Look again at these clauses from the Mental Health Act, which applies in England and Wales, and how they are qualified in such a way that clinicians are given freedoms – freedoms unwanted by the clinicians themselves – to act without consent in such a way that most would consider medieval:

Section 57: ‘A person shall not be given surgery unless… it is appropriate for the treatment to be given… to prevent the patient from behaving violently.’

Section 58: ‘A person shall not be given electroconvulsive therapy unless… it is appropriate… and there has not been an advance notice given [before they were hospitalised, not consenting to the therapy, which involves electric current being transmitted through the brain]

The Mental Health Act is worded in such a way that it gives clinicians autonomy they don’t want, to do whatever is most pragmatic in the tortuous constructs they have to work within. This does no favours to patients or clinicians. Both groups want to be involved in the highest standards of care and both groups agree, Mental Health Today polling has established, that the patient should shape responses to their mental health needs. We all agree, of course, that the NHS needs more resources.

Deprivation of... information

Currently, too often, responses are pragmatic rather than compassionate and co-produced. Mental Health Today is currently engaged in a freedom of information request dispute with NHS Digital, in which we are receiving support from the Information Commissioner’s Office. We want to know how many patients received electroconvulsive therapy (ECT) and surgery under section last year. In 2012/2013 there were 1,447 patients who received ECT. A year later the number jumped by 32 percent to 1,904. A year later, the NHS stopped publishing the data in a publicly accessible format. The NHS have told us they will give us updated figures, but say they now charge £1,000 per application for this data.

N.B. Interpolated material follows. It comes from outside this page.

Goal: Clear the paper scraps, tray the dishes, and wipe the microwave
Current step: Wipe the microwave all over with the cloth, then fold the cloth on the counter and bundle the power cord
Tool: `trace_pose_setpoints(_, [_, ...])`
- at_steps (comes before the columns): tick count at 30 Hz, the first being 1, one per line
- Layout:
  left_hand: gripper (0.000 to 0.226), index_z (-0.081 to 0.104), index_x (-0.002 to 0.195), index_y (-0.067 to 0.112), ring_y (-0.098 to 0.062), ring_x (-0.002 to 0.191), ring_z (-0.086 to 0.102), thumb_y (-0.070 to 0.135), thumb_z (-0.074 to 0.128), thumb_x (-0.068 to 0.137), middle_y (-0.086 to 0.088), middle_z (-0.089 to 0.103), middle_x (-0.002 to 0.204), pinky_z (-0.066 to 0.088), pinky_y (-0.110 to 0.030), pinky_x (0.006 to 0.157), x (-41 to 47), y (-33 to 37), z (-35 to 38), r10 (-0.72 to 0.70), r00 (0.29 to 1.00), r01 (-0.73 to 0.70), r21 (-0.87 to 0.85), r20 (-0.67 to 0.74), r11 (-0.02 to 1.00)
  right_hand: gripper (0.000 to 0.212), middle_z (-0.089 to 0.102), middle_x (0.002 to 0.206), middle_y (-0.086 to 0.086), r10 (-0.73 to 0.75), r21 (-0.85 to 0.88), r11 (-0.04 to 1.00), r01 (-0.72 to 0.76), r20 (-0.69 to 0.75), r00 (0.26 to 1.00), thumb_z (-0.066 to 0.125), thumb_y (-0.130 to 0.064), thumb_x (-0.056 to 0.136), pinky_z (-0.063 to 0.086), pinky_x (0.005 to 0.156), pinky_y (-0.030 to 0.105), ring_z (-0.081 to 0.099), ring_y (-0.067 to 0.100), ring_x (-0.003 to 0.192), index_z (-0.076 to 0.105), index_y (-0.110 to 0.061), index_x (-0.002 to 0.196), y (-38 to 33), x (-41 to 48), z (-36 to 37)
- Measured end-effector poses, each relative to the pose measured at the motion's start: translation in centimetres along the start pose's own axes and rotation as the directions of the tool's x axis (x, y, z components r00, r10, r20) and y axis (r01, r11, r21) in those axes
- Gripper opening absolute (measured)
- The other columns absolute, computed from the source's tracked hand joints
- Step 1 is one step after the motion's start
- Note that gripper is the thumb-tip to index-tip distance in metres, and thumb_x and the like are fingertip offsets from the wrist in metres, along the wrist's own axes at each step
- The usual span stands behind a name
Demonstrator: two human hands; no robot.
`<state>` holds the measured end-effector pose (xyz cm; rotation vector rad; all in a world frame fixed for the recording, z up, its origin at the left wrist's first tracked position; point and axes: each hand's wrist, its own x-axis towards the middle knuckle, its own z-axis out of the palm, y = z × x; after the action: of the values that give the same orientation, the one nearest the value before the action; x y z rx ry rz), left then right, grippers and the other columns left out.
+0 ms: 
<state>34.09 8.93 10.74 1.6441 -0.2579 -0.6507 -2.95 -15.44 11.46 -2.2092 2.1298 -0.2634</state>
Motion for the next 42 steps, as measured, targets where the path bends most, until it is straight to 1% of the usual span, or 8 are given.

Mental Health Today feels let down by this response, behaviour and concealment that plainly confounds our readers’ interest and the public interest as a whole. Being hospitalised for our mental health is something that can happen to any of us. We will keep pushing for the data and expect to receive it and share it with you in February, when we will also be sharing our latest polling and our latest In Our Right Mind campaign asks. The campaign is crowdfunded and we are grateful to everyone who has contributed their own donations or expert insights to date.